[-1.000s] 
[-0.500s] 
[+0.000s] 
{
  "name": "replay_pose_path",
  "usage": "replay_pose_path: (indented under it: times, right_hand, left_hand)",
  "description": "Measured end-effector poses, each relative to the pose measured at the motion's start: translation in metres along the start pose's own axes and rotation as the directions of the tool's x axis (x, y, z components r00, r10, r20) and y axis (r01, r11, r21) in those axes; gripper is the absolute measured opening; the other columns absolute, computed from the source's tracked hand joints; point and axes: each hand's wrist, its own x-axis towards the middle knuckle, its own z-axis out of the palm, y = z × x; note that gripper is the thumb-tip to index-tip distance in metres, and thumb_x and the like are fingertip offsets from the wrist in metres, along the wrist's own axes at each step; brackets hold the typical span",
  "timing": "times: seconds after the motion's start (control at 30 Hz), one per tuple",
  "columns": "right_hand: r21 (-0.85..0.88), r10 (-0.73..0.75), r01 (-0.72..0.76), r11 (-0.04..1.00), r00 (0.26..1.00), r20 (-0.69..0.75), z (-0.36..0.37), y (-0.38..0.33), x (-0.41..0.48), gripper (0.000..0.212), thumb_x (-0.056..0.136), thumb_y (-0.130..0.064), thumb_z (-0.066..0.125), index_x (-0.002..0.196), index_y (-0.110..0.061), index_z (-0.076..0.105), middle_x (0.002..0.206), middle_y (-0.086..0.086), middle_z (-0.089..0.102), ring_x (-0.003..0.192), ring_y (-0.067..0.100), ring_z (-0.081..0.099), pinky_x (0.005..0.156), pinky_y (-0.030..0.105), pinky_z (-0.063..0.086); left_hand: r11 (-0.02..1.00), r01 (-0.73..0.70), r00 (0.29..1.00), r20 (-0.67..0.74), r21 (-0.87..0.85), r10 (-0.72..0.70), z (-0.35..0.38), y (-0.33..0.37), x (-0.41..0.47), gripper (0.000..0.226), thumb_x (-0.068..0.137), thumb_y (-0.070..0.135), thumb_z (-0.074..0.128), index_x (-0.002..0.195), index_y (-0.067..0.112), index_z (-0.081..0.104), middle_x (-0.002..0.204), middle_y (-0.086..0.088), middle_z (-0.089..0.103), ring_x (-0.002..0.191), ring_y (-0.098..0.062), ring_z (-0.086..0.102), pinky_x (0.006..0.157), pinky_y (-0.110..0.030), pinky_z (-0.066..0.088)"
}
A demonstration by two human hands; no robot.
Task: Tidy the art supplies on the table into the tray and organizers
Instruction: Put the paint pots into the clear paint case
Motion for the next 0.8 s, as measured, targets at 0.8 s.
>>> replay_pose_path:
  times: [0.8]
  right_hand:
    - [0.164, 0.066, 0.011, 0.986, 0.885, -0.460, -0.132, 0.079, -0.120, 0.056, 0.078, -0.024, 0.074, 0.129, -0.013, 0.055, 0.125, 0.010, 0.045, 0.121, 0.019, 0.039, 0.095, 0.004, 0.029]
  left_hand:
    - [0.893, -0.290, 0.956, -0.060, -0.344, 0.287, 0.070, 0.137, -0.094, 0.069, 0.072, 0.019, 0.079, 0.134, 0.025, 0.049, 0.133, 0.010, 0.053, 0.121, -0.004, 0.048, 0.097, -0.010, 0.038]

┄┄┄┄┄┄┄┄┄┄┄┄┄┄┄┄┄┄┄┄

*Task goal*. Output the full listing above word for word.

*Task output*.
[-1.000s] 
[-0.500s] 
[+0.000s] 
{
  "name": "replay_pose_path",
  "usage": "replay_pose_path: (indented under it: times, right_hand, left_hand)",
  "description": "Measured end-effector poses, each relative to the pose measured at the motion's start: translation in metres along the start pose's own axes and rotation as the directions of the tool's x axis (x, y, z components r00, r10, r20) and y axis (r01, r11, r21) in those axes; gripper is the absolute measured opening; the other columns absolute, computed from the source's tracked hand joints; point and axes: each hand's wrist, its own x-axis towards the middle knuckle, its own z-axis out of the palm, y = z × x; note that gripper is the thumb-tip to index-tip distance in metres, and thumb_x and the like are fingertip offsets from the wrist in metres, along the wrist's own axes at each step; brackets hold the typical span",
  "timing": "times: seconds after the motion's start (control at 30 Hz), one per tuple",
  "columns": "right_hand: r21 (-0.85..0.88), r10 (-0.73..0.75), r01 (-0.72..0.76), r11 (-0.04..1.00), r00 (0.26..1.00), r20 (-0.69..0.75), z (-0.36..0.37), y (-0.38..0.33), x (-0.41..0.48), gripper (0.000..0.212), thumb_x (-0.056..0.136), thumb_y (-0.130..0.064), thumb_z (-0.066..0.125), index_x (-0.002..0.196), index_y (-0.110..0.061), index_z (-0.076..0.105), middle_x (0.002..0.206), middle_y (-0.086..0.086), middle_z (-0.089..0.102), ring_x (-0.003..0.192), ring_y (-0.067..0.100), ring_z (-0.081..0.099), pinky_x (0.005..0.156), pinky_y (-0.030..0.105), pinky_z (-0.063..0.086); left_hand: r11 (-0.02..1.00), r01 (-0.73..0.70), r00 (0.29..1.00), r20 (-0.67..0.74), r21 (-0.87..0.85), r10 (-0.72..0.70), z (-0.35..0.38), y (-0.33..0.37), x (-0.41..0.47), gripper (0.000..0.226), thumb_x (-0.068..0.137), thumb_y (-0.070..0.135), thumb_z (-0.074..0.128), index_x (-0.002..0.195), index_y (-0.067..0.112), index_z (-0.081..0.104), middle_x (-0.002..0.204), middle_y (-0.086..0.088), middle_z (-0.089..0.103), ring_x (-0.002..0.191), ring_y (-0.098..0.062), ring_z (-0.086..0.102), pinky_x (0.006..0.157), pinky_y (-0.110..0.030), pinky_z (-0.066..0.088)"
}
A demonstration by two human hands; no robot.
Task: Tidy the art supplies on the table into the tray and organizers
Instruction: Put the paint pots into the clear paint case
Motion for the next 0.8 s, as measured, targets at 0.8 s.
>>> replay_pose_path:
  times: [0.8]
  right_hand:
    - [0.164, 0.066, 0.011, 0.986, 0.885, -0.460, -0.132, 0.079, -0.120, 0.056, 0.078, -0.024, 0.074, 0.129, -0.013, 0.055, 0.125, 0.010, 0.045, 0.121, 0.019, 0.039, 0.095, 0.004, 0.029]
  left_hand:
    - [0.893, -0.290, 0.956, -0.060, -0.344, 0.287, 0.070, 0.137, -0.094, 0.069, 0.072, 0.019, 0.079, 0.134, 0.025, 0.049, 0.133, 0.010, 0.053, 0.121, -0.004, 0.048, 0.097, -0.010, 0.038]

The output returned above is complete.